One was in Nambour Hospital ICU. I was caring for a guy in his 60s, obviously quite ill and kept in an induced coma.

One afternoon when I was doing my rounds, he had a visitor, a male in his 20s. I had a chit chat and then asked if he was the patient's son. He tersely replied "No, I am his partner". reasonable mistake under the circumstances I think.

Another time, I was at a health retreat, Hippocrates Health Centre at Nerang. A very plain obese woman in her late 50s had just finished a week there, and was preparing to leave.

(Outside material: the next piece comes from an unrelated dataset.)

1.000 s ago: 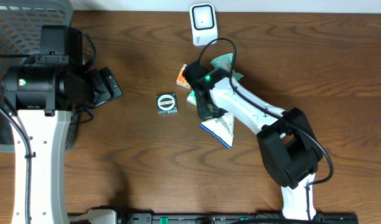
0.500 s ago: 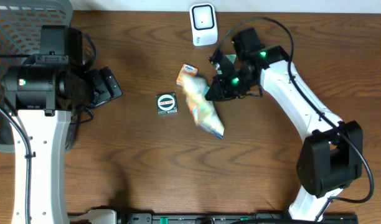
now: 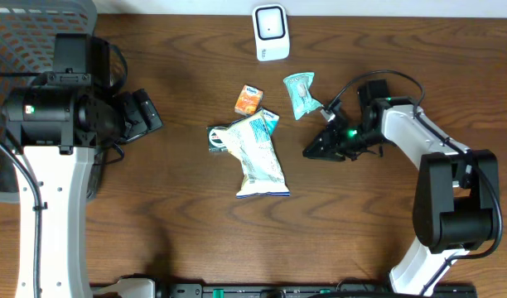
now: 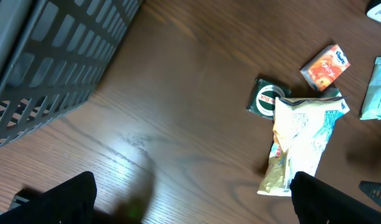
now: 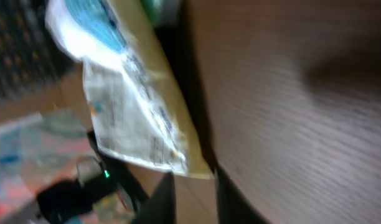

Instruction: Scan the item barcode

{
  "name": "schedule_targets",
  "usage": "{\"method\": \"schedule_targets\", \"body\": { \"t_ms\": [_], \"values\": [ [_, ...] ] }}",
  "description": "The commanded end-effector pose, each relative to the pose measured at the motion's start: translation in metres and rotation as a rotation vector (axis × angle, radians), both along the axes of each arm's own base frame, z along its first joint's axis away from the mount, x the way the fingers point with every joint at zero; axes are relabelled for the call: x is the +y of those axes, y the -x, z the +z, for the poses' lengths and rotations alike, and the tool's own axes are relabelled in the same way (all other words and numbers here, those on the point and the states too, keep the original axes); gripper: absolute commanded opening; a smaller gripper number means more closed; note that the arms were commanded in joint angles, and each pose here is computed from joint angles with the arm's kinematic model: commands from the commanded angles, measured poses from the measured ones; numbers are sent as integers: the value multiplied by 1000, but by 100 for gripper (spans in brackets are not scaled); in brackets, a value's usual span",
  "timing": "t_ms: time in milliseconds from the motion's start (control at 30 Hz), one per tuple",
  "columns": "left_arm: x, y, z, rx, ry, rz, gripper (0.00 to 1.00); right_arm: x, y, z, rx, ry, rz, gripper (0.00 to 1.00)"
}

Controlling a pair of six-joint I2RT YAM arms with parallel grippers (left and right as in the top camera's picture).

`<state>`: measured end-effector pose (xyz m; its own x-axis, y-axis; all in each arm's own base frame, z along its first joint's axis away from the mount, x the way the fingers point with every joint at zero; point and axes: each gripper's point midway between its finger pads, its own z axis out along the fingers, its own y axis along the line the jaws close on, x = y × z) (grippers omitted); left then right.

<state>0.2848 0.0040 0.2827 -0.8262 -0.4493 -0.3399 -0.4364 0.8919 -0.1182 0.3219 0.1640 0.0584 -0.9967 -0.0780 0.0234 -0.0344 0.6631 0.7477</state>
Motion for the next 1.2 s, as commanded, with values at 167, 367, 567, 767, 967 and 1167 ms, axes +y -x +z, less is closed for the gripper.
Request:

A slim young fellow around 22 came in asking for her. I said I had just seen her upstairs packing her bags. I chit chatted and then asked if he was her son. He quite tersely replied, "No, I am her lover".
Once again, reasonable faux pas.

What's my personal view about such things?
I appreciate life is a holiday for some and a hell realm for others.
And we all use whatever resources and values we have, to make it through.

lol. Next time say are you his/her lover. Would the reaction be worse if you get it wrong the other way?? lol

Age is just a number. The deeper issues are whether you feel comfortable and relaxed with this girl. And entertained. Even hot young women get boring pretty quickly if you dont have much in common.
Shared goals are also important. how well what she wants to do fits in with what you are trying to do. She is gonna want to have kids. Want some (or more)?
 
i'm just gonna lay it on pretty simple.

the difference between 20 and 25 is 10 years.

the difference between 25 and 30 is 5 years

the difference between 30 and 35 is 2 years

the difference between 35 and 40 is a month.

Couldn't agree more with this. Interesting what your question has turned into though, Buzz. I really think that a 10yr difference at your age is a non-issue as long as you have similar values and expectations. I'd be more concerned about the different cities. Surely you HAVE to give it a go though?? You can't kill off an opportunity when you have no idea what it will lead to. This is supposed to be the phase where everything is an exciting adventure.:)
BTW, my dad married a woman 3 years my senior :eek:. In a couple of months they will celebrate 20 years together. He may be over 20 years older than her, but I promise you that she has always been the more mature partner.
 
i agree with ms jade ... at the end of the day "what have you got to lose?"

give it a shot. it will either work out or not - but you don't want to die wondering.
 
Perhaps if you have enough doubts to ask advise on a forum you have some reservations about this lady? Is it really just the age or is it your gut telling you otherwise?

I have found from experiences both bad and good my gut feeling is usually right.

If it really is just age .. go for it aND have fun!
 
Isn't that the truth?

Im sorry but based on my personal experiences as well as those around me Aussie women in general are overweight, bitter, and for most part, stuck up.

It amazes me how much different European women are compared to the Australians.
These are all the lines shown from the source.